In a speech broadcast to the Food and Drug Administration’s Maryland campus on Friday morning, Robert F. Kennedy Jr. introduced himself as the nation’s health secretary with a meandering speech touching on everything from birds of prey to pollution in Lake Erie to the C.I.A.
Mr. Kennedy told the agency staff members, in the throes of losing 20 percent of their work force under his overhaul of the Health and Human Services Department, to boldly avoid the impulse to protect the corporations they regulate.
The layoffs, voluntary departures and cutbacks in funding have already decimated divisions that govern oversight of tobacco, the drug approval process, testing of cow’s milk and cheese for avian flu, and food safety that monitors and protects consumers from food-borne illnesses.
In his remarks on Friday, Mr. Kennedy suggested that the reason the agency did not approve “alternative medicines” was because of its subservience to well-heeled corporations. Agency veterans have argued that alternative products often fail to pass the standards for safety and efficacy.

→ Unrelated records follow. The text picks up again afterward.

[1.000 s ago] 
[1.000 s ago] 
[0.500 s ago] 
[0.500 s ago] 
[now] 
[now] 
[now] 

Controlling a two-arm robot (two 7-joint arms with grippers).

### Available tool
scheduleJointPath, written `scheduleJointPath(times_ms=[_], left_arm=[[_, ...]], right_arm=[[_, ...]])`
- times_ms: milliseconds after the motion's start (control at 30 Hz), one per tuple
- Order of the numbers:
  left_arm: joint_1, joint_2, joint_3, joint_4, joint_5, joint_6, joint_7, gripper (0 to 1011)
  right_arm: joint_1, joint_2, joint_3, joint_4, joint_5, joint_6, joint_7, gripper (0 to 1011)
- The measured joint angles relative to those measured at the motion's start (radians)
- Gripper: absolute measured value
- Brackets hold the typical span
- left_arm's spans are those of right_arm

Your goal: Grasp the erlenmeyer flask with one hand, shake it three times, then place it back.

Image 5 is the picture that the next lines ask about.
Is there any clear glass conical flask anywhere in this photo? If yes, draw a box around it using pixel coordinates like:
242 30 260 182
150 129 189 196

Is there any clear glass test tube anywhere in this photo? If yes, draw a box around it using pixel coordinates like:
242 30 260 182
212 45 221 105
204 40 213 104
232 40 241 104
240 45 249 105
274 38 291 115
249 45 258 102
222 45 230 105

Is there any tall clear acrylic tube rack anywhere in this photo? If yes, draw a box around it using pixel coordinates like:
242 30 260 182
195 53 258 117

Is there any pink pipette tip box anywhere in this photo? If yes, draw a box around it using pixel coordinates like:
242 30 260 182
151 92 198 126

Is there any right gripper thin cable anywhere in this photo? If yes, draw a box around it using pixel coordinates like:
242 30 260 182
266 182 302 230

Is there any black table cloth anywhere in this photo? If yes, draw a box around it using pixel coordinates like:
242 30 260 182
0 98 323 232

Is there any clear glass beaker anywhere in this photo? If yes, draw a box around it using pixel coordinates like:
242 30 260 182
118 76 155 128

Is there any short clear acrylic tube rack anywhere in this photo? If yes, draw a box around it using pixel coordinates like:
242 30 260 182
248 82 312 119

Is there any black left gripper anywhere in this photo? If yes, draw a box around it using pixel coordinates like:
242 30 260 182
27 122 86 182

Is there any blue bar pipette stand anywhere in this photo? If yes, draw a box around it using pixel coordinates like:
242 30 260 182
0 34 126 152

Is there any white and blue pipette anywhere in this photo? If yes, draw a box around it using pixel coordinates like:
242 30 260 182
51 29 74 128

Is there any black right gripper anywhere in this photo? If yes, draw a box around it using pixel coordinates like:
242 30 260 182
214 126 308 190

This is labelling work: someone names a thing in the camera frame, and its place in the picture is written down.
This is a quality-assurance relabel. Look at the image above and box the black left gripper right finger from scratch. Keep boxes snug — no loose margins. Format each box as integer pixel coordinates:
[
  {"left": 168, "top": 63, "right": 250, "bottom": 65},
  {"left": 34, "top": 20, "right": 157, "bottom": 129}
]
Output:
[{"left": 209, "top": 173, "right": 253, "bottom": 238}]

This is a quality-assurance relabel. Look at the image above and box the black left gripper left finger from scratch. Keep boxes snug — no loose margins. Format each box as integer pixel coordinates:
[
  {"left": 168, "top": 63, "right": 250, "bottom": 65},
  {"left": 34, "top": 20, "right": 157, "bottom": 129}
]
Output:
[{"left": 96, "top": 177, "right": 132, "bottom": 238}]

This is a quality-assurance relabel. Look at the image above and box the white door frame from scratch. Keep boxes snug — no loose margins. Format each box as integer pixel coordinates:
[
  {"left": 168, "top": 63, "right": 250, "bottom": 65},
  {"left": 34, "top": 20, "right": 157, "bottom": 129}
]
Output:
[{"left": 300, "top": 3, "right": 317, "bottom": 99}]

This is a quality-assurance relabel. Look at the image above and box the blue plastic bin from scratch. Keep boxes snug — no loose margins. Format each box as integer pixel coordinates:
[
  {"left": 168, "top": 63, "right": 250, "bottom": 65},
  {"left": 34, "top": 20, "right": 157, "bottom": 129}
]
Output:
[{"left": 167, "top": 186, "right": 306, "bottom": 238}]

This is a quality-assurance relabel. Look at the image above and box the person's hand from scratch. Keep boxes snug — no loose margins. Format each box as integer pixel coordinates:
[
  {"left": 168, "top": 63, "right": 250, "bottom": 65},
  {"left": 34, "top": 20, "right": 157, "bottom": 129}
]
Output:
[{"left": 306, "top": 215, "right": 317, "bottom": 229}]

He has previously accused the F.D.A. of suppressing raw milk, ivermectin and stem cell treatments.
He urged the staff to resist the temptation to serve a small group of wealthy companies at the cost of public health.
“We want to break away from this so we can make our kids healthy,” he said, according to a transcript of his speech that was shared with The New York Times. At another point, he said, “the deep state is real,” a pejorative reference to the sprawling federal bureaucracy that President Trump blamed as an obstacle to achieving his goals in his first term.